__Required work__:
Scan the data below for the string "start". Copy every line where it appears.

- - - -

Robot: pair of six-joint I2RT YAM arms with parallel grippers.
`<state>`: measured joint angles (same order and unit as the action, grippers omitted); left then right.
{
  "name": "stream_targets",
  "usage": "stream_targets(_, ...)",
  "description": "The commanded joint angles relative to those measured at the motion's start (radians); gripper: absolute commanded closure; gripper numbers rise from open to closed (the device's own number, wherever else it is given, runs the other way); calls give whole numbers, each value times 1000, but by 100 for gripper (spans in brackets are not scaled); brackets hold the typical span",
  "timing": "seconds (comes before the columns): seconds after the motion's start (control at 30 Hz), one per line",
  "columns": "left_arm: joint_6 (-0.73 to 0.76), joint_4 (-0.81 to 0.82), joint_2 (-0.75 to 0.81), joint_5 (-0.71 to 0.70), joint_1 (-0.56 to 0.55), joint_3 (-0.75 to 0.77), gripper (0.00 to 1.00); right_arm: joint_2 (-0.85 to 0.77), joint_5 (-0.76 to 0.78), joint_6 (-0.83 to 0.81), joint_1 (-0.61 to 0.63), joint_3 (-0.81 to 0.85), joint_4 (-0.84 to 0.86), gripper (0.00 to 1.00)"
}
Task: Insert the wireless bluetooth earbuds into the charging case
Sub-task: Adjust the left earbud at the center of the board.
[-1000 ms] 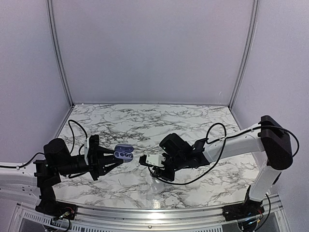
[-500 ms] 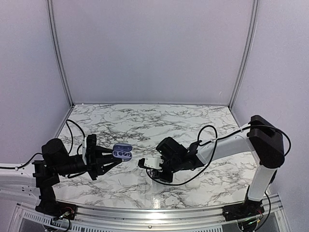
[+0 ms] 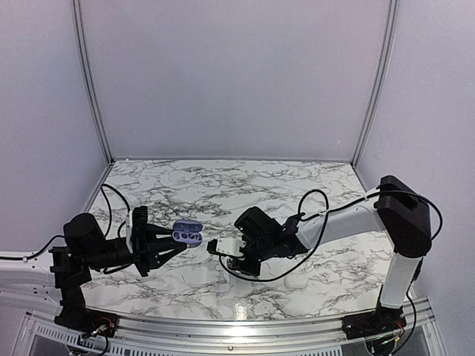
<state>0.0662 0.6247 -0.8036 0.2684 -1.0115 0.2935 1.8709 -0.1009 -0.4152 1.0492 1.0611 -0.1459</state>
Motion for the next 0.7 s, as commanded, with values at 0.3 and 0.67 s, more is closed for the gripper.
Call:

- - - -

__Response to this exercise__:
  "description": "The commanded joint angles relative to those measured at the motion's start (radians); gripper: absolute commanded closure; gripper numbers rise from open to closed (the device's own number, wherever else it is given, runs the other way); calls give whole numbers, each value times 1000, but by 100 for gripper (spans in brackets are not scaled); brackets hold the typical span",
  "timing": "seconds (comes before the columns): seconds after the motion's start (control at 30 Hz), one per line",

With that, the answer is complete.